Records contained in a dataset
══════
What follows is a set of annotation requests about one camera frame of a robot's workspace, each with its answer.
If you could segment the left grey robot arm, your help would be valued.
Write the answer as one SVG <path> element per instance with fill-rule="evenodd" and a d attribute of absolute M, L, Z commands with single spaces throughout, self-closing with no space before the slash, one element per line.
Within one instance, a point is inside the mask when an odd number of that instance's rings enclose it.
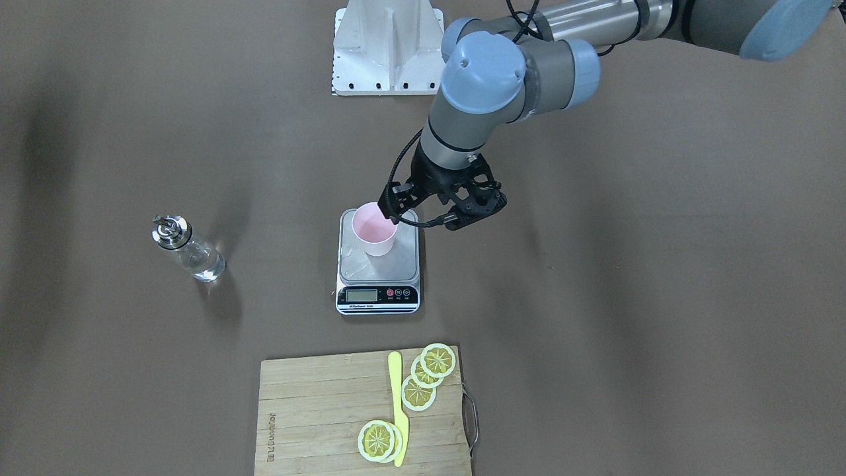
<path fill-rule="evenodd" d="M 565 1 L 508 17 L 457 19 L 442 37 L 441 84 L 426 125 L 406 145 L 410 177 L 389 178 L 383 217 L 437 196 L 446 213 L 421 223 L 461 229 L 507 204 L 481 150 L 495 127 L 589 99 L 600 57 L 631 40 L 665 38 L 747 60 L 791 55 L 840 1 Z"/>

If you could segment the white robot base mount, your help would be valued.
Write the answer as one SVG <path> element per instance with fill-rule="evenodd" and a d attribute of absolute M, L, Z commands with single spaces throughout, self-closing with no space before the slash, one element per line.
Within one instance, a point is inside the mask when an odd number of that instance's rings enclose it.
<path fill-rule="evenodd" d="M 334 15 L 336 96 L 434 95 L 444 15 L 429 1 L 350 1 Z"/>

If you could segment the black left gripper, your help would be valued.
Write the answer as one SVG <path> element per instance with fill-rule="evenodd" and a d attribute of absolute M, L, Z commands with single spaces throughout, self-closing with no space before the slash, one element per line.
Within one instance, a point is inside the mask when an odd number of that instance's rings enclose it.
<path fill-rule="evenodd" d="M 430 196 L 436 196 L 442 203 L 442 193 L 452 186 L 466 180 L 495 180 L 484 156 L 480 153 L 459 153 L 459 168 L 450 169 L 435 162 L 423 148 L 417 144 L 410 165 L 410 177 L 401 183 L 395 180 L 398 163 L 394 163 L 390 172 L 390 196 L 383 196 L 383 216 L 393 223 L 407 223 L 403 214 L 408 209 L 416 208 Z M 442 205 L 453 205 L 448 202 Z"/>
══════
▶ [Exercise]:
Could you copy, exactly and with no pictures, each line from the first one above to the line holding "If you could segment the white"?

▶ [Answer box]:
What follows is a set of annotation requests about one camera frame of a robot's workspace, each with its answer.
If you could segment the left grey robot arm, your help would be valued.
Write the answer as one SVG <path> element per instance with fill-rule="evenodd" and a d attribute of absolute M, L, Z commands with single spaces throughout, self-closing with no space before the slash, one element per line.
Within one instance, a point is inside the mask when an odd number of that instance's rings enclose it.
<path fill-rule="evenodd" d="M 565 1 L 508 17 L 457 19 L 442 37 L 441 84 L 426 125 L 406 145 L 410 177 L 389 178 L 383 217 L 437 196 L 446 213 L 421 223 L 461 229 L 507 204 L 481 150 L 495 127 L 589 99 L 600 57 L 631 40 L 665 38 L 747 60 L 791 55 L 840 1 Z"/>

If you could segment the white robot base mount, your help would be valued.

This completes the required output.